ABOUT THIS EXERCISE: An exact reproduction of the lines below, from the first through the one with "Robot: Google Everyday", is the whole answer; pictures have no place in it.

RECORDS FOR THE EXERCISE:
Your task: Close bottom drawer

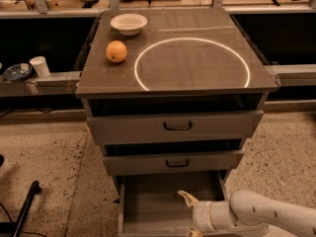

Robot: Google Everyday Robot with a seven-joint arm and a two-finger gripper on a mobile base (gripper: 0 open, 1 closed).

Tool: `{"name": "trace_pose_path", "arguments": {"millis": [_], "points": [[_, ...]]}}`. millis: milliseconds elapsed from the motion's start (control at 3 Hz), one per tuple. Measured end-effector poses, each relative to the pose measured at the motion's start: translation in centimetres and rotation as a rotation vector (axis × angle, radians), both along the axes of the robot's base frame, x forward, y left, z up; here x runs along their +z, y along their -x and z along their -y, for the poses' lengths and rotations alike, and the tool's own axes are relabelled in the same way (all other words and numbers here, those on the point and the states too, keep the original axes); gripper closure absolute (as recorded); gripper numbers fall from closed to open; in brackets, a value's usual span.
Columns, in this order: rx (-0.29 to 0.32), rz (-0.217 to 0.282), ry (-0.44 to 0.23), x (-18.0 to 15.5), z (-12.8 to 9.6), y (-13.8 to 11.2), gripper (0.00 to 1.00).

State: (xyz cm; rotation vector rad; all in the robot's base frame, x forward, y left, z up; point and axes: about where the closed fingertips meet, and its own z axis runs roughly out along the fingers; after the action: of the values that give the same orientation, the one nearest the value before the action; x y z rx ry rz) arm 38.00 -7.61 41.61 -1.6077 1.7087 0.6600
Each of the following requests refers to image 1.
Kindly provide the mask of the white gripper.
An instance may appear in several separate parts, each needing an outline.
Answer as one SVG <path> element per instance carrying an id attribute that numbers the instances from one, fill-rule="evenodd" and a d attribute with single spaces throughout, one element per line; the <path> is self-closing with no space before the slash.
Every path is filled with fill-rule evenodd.
<path id="1" fill-rule="evenodd" d="M 179 190 L 178 194 L 185 200 L 187 207 L 192 210 L 192 223 L 195 229 L 189 230 L 190 237 L 203 237 L 203 234 L 219 231 L 233 232 L 236 217 L 227 200 L 198 201 L 196 197 L 185 191 Z"/>

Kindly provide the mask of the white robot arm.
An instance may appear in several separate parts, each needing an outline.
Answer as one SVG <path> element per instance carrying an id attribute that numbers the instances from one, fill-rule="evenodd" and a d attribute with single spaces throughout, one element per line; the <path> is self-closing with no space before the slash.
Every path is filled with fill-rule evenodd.
<path id="1" fill-rule="evenodd" d="M 316 209 L 274 200 L 250 191 L 237 191 L 229 200 L 198 200 L 178 191 L 191 211 L 192 237 L 227 231 L 244 237 L 263 237 L 269 226 L 296 237 L 316 237 Z"/>

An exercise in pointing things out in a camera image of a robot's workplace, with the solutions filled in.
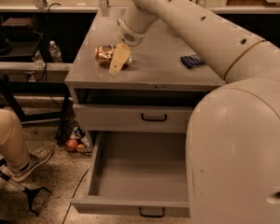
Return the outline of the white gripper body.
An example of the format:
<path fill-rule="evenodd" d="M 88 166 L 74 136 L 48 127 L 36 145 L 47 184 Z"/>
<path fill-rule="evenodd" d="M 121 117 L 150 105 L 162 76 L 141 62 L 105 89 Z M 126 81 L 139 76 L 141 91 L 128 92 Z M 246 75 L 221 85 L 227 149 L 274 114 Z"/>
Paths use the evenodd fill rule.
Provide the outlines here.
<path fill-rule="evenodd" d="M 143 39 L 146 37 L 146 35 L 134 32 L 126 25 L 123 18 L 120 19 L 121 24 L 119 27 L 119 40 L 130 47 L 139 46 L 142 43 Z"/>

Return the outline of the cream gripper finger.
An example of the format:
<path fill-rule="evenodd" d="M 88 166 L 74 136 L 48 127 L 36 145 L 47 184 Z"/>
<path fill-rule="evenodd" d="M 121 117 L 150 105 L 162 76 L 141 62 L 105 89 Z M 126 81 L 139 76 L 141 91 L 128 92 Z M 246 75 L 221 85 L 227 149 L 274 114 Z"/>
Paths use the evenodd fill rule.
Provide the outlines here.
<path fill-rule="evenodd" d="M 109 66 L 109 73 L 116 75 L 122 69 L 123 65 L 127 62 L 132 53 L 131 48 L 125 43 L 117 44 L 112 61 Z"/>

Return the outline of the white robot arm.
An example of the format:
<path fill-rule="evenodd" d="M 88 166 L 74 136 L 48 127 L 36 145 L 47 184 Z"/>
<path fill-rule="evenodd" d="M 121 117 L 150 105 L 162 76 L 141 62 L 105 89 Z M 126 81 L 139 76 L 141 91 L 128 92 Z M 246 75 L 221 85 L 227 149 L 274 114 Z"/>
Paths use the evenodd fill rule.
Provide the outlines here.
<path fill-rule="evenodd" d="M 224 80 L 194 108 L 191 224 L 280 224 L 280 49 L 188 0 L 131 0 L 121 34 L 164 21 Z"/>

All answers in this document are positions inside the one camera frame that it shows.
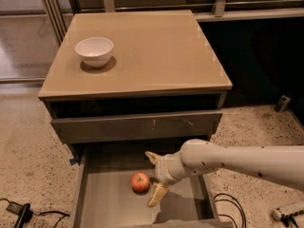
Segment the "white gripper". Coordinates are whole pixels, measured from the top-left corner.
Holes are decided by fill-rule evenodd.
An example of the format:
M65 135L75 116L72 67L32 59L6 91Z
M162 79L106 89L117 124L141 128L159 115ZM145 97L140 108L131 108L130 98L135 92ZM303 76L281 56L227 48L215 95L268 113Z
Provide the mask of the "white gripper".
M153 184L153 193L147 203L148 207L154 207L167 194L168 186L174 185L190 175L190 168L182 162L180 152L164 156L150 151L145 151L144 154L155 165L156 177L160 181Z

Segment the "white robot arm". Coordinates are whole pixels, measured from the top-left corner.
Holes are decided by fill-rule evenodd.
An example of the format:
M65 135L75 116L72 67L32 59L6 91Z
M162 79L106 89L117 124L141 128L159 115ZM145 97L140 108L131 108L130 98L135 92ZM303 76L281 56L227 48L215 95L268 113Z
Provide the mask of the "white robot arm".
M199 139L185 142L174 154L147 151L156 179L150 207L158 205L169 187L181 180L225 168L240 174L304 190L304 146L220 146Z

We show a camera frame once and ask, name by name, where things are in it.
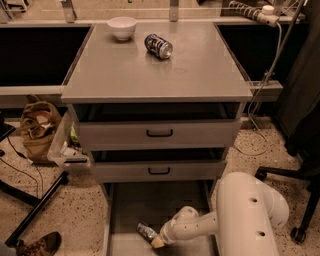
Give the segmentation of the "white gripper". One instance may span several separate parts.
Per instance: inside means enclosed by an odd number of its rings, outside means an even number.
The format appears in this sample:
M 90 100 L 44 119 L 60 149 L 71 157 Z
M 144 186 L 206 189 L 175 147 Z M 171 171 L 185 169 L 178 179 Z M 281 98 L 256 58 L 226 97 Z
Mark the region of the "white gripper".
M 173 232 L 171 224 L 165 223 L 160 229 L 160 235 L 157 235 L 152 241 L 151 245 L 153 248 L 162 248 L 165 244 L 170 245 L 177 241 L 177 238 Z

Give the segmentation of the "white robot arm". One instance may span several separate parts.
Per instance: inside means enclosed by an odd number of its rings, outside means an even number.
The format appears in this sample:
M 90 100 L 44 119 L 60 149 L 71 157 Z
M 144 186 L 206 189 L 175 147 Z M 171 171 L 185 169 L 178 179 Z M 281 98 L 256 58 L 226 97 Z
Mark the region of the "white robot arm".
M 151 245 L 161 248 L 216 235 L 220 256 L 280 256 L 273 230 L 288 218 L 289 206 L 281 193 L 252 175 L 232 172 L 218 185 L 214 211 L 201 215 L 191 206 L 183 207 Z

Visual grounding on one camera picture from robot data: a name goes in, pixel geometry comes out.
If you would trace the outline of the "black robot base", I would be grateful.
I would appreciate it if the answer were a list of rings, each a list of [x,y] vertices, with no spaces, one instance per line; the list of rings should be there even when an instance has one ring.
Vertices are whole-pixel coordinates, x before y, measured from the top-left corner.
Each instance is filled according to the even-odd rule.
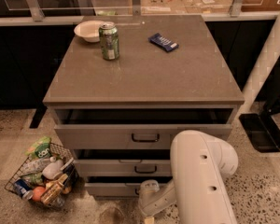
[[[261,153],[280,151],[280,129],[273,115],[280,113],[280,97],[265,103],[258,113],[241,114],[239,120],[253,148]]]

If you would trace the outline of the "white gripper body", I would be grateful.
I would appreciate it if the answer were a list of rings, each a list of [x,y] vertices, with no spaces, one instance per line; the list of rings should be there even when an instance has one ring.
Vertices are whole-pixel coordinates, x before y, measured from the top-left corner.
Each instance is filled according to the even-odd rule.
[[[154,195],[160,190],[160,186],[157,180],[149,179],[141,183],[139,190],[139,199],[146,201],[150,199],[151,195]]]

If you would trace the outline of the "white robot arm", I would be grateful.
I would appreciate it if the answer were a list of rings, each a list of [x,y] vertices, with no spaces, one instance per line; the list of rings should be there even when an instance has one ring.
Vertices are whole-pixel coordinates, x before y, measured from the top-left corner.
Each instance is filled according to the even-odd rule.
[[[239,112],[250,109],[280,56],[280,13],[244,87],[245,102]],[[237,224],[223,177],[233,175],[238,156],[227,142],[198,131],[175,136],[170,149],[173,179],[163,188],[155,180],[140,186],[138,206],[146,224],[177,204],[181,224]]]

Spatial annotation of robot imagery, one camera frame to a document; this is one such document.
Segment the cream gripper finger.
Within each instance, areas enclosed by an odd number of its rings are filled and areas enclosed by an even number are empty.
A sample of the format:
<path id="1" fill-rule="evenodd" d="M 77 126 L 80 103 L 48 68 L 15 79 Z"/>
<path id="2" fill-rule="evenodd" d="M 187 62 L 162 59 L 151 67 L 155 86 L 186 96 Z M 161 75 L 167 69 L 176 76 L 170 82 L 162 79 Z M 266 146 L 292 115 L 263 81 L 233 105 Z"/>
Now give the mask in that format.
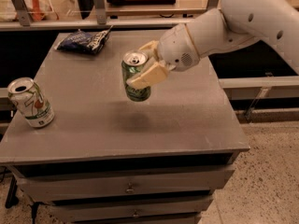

RESPONSE BOX:
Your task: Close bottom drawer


Robot: Google Everyday Robot with a seven-joint arm and a two-finger gripper on a mobile base (gripper: 0 open, 1 closed).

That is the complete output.